Но смотрел на нее: как красиво она работает, с каким уважением к ней Каругов, как улыбаются ей иностранные шишки — и сердце бухало в груди как молот. От гордости, восторга и непонятного притяжения. Не было у меня такого с женщинами сто лет. Вернее, последний раз и было, когда мы с Иванкой гонку выиграли, и я затащил ее в отель, где мы и заделали Ваську. Я улыбнулся, представляя малого.
Имя-то какое она выбрала, старомодное, но мне почему-то нравилось.
На миг я задержал дыхание и шагнул вперед, чтобы она меня увидела.
Не сводя с нее глаз, с удовольствием отметил ее реакцию. Иванке было не все равно, она занервничала.
А потом к ней подошел этот урод. ДоХтур! И она обняла его, прижалась, стала гладить, будто действительно испытывала чувства, и меня понесло…
И так очень сильно злило, что в этой истории я был главной скотиной и выглядел полным идиотом, так теперь еще, оказывается, хотел не только сына узнать, но и хотел ее саму, адски.
Запсиховал. Так ревновал и бесился, что аж в глазах темнело. Злость накатывала бурными волнами, не мог себя контролировать. Не отпускало. Я всегда любил скорость, экстрим, адреналин, а еще не умел проигрывать.
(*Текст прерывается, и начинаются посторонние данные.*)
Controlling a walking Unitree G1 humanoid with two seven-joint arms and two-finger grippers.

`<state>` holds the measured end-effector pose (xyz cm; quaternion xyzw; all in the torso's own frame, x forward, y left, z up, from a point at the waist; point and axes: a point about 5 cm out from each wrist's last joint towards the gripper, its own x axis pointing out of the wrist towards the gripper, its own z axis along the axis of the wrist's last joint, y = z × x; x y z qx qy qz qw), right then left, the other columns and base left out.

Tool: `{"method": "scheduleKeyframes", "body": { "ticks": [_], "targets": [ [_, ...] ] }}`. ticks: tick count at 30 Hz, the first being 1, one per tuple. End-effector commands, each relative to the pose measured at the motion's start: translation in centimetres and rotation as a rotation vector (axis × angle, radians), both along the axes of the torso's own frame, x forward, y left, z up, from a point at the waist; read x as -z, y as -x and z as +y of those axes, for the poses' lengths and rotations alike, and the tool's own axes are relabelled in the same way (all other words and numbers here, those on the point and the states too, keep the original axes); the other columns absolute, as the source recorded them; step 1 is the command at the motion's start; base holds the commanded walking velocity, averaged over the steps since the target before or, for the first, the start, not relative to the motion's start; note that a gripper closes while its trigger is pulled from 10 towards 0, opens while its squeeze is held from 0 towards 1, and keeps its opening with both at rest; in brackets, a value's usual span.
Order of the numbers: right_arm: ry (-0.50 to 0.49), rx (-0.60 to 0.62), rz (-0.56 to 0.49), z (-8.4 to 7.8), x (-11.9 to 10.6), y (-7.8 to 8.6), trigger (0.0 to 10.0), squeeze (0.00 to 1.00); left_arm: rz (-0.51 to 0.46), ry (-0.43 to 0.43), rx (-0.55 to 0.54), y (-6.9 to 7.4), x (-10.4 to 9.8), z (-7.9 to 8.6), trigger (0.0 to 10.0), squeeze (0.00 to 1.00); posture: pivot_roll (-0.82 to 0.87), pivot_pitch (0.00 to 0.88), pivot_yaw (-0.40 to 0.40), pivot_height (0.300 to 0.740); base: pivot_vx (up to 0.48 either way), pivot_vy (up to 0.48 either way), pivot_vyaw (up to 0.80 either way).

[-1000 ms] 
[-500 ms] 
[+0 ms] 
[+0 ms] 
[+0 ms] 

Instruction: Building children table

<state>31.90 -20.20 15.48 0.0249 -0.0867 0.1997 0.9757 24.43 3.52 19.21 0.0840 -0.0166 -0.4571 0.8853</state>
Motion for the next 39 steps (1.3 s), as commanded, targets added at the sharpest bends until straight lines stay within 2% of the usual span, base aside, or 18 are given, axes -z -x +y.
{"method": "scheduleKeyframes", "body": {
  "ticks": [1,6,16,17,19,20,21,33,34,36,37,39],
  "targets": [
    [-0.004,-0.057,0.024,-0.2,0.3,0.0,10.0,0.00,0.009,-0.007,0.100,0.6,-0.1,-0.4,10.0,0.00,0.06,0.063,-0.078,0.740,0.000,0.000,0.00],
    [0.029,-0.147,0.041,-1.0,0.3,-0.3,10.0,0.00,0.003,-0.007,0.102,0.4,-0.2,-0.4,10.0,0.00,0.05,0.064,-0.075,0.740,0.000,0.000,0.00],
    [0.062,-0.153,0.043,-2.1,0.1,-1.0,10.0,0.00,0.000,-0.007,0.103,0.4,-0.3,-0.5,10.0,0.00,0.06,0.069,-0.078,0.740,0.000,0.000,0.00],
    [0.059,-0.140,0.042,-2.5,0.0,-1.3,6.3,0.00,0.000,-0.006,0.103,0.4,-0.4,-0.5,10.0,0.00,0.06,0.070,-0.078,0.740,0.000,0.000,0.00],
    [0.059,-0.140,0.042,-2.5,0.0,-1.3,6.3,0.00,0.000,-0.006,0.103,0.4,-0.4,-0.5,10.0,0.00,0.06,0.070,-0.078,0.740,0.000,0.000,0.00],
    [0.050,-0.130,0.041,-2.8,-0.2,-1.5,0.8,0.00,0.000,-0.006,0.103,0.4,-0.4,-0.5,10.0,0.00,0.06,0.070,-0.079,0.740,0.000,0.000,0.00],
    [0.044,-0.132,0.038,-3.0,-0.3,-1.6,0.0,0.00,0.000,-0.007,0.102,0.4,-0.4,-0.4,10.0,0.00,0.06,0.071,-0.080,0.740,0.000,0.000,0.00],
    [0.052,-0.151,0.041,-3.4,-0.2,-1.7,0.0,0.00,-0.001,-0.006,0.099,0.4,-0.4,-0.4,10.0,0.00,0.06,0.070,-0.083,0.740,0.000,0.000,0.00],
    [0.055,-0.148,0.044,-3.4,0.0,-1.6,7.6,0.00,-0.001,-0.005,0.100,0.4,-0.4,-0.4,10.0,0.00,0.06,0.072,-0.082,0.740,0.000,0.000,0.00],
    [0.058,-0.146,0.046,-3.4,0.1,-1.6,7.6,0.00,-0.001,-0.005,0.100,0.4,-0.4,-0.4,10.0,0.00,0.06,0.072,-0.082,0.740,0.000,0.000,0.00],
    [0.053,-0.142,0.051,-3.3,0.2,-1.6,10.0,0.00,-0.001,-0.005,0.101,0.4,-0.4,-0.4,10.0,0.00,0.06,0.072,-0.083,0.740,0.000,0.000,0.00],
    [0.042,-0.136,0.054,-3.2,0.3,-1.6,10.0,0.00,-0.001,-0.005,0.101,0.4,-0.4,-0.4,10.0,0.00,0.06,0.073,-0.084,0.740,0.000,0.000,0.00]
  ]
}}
У меня несколько тачек, и я специально выбрал ту, на которой мы с ней катались, чтобы она вспомнила меня. Воскресила, как все у нас было. Недавно модернизировал свою канарейку, продать рука не поднялась. И вот я давил на газ, заставляя доктора пятиться, хотел раскрошить его «ладу» в щепки, чтобы отстал и заполз в свою нору обратно.
И как ни уговаривал себя, что надо прийти к ней с повинной, попросить прощения, расспросить о сыне, поговорить по-хорошему, все равно начал творить какую-то дичь.
Сегодня Васька плохо спал, и я несколько раз за ночь вставала, чтобы укачать его и уложить по новой. В итоге утром чувствовала себя полной развалиной. И чтобы как-то компенсировать недосып, до обеда выпила целых три чашки кофе. Напереводила всякой ереси и со спокойной душой отправилась на обед. Прихватив свой ланч-бокс, устроилась на лавке под раскидистым каштаном. Я люблю есть вот так: на свежем воздухе, чтобы не было лишних запахов и пустых разговоров. Но только я успела погрузить вилку в макароны с подливой, как свет загородили. И приятное дневное солнце сменилось густой тенью.
— Привет.
И хотя я уже была готова наткнуться на него где-нибудь в коридорах нашей фирмы, все равно сердце дернулось, а щеки слегка запылали.
— Здравствуйте, Дмитрий Егорович, чем обязана?
— Просто выходил из офиса, увидел тебя в сквере напротив здания и решил подойти, пожелать приятного аппетита.
— И заодно втереть, что я выбрала не того парня и встречаюсь с ним неправильно?
Дима смеется. Звонко и искренне, и я непроизвольно поднимаю на него глаза. И сразу же жалею об этом, потому что у него красивая улыбка. Вот только за ней ничего нет. И я моментально беру себя в руки, вспоминая каждую обиду и каждую каплю причиненной мне боли.
— Я могу сесть?
— Вы, Дмитрий Егорович, можете даже лечь, так как лавка находится в городской собственности, я не вправе решать, кто и когда будет на ней сидеть.
Он издает нервный смешок.
— Ты можешь завязать с этим Дмитрием Егоровичем? Чувствую себя пенсионером.
— Вы хозяин фирмы, с которой сотрудничает мое начальство. Я лишь соблюдаю субординацию, — пожимаю я плечами, сосредотачиваясь на макаронах и вилке.
— Иванка, — вздыхает Красинский и, усевшись рядом, упирается руками в свои колени.